In the 50-mile race, three women finished inside the top-eight positions overall. Michelle Magagna gained the win in 7:43, followed by Jonnah Perkins and Meghan Kennihan in 7:57 and 8:12.
Jessa Hackman led the 50k field in 4:36.
This isn’t baseball and despite heavy rains, there would be no rain delay at the inaugural Fenway Park Marathon. Race-everything Michael Wardian reached home plate in 2:53, finishing a full marathon inside the home of the Boston Red Sox. He was first, and this was his 40th race of the year.
Ian and Emily Torrence (née Harrison in Emily’s case) won the Flagstaff Marathon, and Emily was the overall winner. The married couple finished in 3:28 and 3:16, respectively. Full results.
Plain 100 Mile
With no aid stations, no course markings, and no pacers, the Plain 100 Mile is named for both its bare-bones style of racing, and a town in eastern Washington state. Piotr Chadovich ran 24:47 to finish first, and women’s winner Gina Slaby set a new course record in 26:32. Full results.
Sky Island 50k
In Texas at Davis Mountains State Park, Brandon Ostrander edged Steven Moore by 58 seconds to win the Sky Island 50k. The two officially finished in 4:50 and 4:51. Women’s winner Chris Kimbrough was fourth overall in 5:51. Full results.
Mogollon Monster 100 Mile
In Arizona, earlier wildfires and monsoonal rains forced a Mogollon Monster 100 Mile course reroute of some 13 miles. Each of the first-four men ran under 24 hours. Michael Versteeg was the men’s winner in 20:13, and Adela Salt led the women in 27:45. Full results.
Mark Twain 100 Mile
Shane Nelson went for 21:28 at Missouri’s Mark Twain 100 Mile race. Heather Lang was the lone female finisher and winner in 31:24. In the accompanying 50 miler, Chris Boyle won for the men in 9:11 and Denise Bourassa won for the women just a couple minutes back in 9:19. Full results (when available).

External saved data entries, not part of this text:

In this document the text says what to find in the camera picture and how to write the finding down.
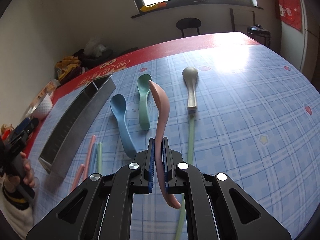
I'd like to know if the light green chopstick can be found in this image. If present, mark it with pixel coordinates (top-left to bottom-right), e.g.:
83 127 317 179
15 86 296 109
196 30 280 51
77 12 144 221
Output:
174 114 195 240

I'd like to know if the blue chopstick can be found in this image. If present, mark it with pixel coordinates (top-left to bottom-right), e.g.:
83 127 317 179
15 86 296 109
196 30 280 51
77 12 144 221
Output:
88 143 98 175

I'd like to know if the dark green chopstick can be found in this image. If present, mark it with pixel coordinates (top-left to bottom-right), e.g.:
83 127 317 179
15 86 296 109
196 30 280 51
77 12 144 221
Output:
97 142 103 174

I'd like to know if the stainless steel utensil tray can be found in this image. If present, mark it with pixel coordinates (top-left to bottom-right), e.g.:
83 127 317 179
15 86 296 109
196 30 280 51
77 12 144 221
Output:
38 75 116 178

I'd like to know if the pink chopstick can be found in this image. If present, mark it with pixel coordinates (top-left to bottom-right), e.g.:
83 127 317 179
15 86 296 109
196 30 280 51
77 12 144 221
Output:
82 135 96 181
70 164 85 192

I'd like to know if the blue spoon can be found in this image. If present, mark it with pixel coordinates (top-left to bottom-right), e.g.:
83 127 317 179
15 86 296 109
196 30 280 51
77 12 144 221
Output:
110 94 137 159

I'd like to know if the pink spoon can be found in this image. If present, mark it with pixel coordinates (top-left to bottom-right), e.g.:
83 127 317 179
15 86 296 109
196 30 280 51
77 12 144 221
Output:
149 80 181 209

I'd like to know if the green spoon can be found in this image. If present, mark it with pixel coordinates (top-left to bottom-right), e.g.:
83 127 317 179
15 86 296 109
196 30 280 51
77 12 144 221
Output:
137 74 152 131

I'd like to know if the grey white spoon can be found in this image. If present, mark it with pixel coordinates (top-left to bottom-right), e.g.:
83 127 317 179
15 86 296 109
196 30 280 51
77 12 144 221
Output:
182 67 198 111

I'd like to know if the person's left hand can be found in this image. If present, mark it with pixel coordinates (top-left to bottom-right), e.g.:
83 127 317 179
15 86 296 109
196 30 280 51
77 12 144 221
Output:
4 152 36 193

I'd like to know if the white textured bowl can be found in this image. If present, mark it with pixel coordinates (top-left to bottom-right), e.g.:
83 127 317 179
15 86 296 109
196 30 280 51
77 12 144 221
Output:
31 94 53 120

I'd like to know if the yellow clothes pile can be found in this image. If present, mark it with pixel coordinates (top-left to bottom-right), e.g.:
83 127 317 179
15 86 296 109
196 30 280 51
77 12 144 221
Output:
55 56 82 85

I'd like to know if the blue plaid table mat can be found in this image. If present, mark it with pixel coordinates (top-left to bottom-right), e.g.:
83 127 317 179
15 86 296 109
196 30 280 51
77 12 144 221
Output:
29 45 319 239

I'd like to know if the white plastic bag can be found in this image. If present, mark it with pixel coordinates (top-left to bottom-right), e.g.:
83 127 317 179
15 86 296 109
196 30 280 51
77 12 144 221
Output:
84 37 107 57

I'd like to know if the black appliance on stand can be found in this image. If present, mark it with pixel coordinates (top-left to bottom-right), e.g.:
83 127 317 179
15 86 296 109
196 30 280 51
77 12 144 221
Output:
247 24 271 48

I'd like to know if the white refrigerator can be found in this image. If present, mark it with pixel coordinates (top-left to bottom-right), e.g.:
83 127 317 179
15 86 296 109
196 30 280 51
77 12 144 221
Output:
280 0 319 81

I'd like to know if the black round stool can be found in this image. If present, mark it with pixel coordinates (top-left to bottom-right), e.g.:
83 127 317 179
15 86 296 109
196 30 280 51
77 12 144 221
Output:
176 17 202 38

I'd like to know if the yellow orange item on sill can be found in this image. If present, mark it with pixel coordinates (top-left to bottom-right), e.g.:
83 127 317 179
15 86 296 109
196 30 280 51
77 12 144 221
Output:
140 2 167 12

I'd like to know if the red cloth on refrigerator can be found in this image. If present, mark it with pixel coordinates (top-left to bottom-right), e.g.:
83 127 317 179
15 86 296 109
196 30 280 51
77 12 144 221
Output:
275 0 302 31

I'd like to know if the dark wooden chair frame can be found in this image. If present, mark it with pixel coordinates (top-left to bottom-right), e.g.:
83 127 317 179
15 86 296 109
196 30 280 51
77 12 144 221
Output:
229 8 256 34

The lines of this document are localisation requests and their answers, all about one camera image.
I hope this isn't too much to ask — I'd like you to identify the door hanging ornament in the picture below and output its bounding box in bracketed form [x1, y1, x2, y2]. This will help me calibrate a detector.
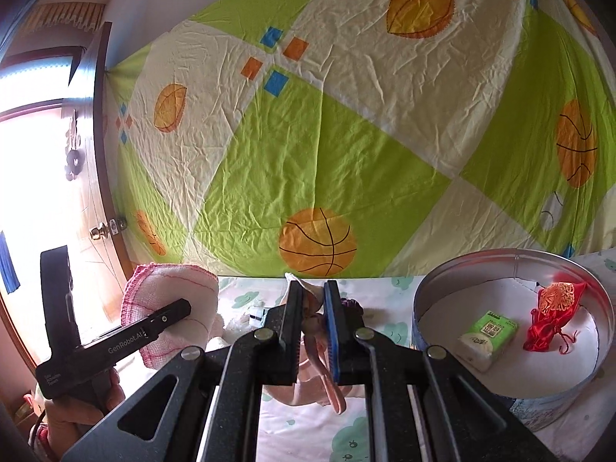
[65, 112, 85, 181]

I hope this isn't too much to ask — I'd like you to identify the light pink cloth garment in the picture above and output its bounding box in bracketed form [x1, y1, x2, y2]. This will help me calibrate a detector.
[265, 272, 351, 415]

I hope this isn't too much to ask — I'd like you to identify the red embroidered satin pouch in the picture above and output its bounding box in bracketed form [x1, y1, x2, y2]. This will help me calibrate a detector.
[523, 281, 587, 356]

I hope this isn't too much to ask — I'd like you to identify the person's left hand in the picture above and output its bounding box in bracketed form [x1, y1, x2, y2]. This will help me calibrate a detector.
[45, 396, 104, 460]

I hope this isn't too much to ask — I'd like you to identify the basketball-print hanging bedsheet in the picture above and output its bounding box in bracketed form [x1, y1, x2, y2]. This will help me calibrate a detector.
[105, 0, 615, 278]

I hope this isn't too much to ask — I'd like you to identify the pink-edged white washcloth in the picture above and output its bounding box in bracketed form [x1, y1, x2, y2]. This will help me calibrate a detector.
[120, 263, 223, 370]

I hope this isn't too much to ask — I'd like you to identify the brown wooden door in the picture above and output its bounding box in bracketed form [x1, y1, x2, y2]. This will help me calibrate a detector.
[0, 21, 136, 395]

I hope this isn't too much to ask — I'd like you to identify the green tissue pack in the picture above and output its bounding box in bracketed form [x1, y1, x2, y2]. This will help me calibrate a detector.
[454, 311, 519, 372]

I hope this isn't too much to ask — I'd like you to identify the purple knitted scrunchie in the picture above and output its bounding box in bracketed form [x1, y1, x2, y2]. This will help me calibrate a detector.
[340, 298, 364, 320]

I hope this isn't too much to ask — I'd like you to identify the blue round metal tin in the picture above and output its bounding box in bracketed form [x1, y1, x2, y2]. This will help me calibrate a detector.
[411, 249, 615, 431]

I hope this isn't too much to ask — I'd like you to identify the brass door knob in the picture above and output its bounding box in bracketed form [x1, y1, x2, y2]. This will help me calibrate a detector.
[89, 217, 127, 241]

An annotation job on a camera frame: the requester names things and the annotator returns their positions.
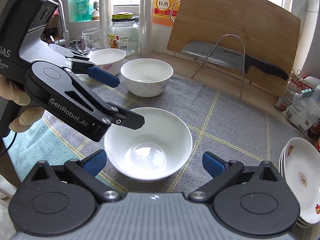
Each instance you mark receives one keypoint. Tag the orange cooking wine jug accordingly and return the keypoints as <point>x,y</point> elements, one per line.
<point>166,2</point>

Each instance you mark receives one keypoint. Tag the metal wire rack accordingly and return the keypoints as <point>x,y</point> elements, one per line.
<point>206,52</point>

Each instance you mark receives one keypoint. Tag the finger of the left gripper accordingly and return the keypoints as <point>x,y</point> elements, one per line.
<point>122,117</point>
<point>82,66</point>

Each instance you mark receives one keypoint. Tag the clear plastic wrap roll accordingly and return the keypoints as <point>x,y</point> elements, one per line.
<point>106,11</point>

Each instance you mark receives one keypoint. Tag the tall plastic cup stack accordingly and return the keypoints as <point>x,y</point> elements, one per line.
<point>145,27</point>

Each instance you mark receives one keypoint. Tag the gloved left hand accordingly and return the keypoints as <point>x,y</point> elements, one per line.
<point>11,92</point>

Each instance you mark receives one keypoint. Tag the clear glass mug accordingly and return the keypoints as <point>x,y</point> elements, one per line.
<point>89,40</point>

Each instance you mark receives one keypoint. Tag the glass jar green lid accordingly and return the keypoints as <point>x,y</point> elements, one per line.
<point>123,32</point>

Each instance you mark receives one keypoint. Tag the blue grey checked towel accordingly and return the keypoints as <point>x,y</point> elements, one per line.
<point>219,123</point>

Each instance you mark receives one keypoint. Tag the green soap pump bottle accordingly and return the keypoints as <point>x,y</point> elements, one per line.
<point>83,10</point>

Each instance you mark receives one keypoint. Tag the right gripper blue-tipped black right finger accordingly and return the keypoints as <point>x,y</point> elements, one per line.
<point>224,175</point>

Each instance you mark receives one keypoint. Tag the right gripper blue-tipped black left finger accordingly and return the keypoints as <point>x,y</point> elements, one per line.
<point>83,173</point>

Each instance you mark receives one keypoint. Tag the oval white floral dish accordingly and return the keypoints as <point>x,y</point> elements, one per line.
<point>291,200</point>

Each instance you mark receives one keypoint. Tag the plain white bowl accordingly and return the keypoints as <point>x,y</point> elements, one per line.
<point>157,150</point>

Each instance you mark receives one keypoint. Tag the bamboo cutting board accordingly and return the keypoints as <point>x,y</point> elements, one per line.
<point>257,27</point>

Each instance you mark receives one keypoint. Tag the chrome kitchen faucet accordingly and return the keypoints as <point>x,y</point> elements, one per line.
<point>65,32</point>

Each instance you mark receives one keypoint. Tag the black handled kitchen knife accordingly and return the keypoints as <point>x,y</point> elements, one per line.
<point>262,65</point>

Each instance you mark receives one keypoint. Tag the white floral plate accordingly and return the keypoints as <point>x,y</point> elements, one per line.
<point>301,171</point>

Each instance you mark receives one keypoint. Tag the white bowl pink flowers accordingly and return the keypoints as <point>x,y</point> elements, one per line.
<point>109,59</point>

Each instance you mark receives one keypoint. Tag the white plastic food bag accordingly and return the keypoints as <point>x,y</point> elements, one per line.
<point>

The 55-year-old Equinox Marathon gains 3,000 feet of elevation on the outskirts of Fairbanks, Alaska. Men’s winner Allan Spangler ran 2:52, and Christy Marvin won the women’s race, for the fourth time, in 3:21. Full results.
IMTUF 100 Mile
The IMTUF 100 Mile in Idaho was the first-ever U.S. Skyrunner Series 100-mile race. Erik Schulte topped the men’s race in 21:25, while Helen Pelster took the women’s win in 27:59. Full results (when available).
John Muir Trail FKT
Three days and eight hours, Darcy Piceu went 223 miles through California to set a new women’s John Muir Trail FKT. She was some 12 hours better than the previous best set by Sue Johnston in 2007, and less than an hour off Leor Pantilat’s men’s best.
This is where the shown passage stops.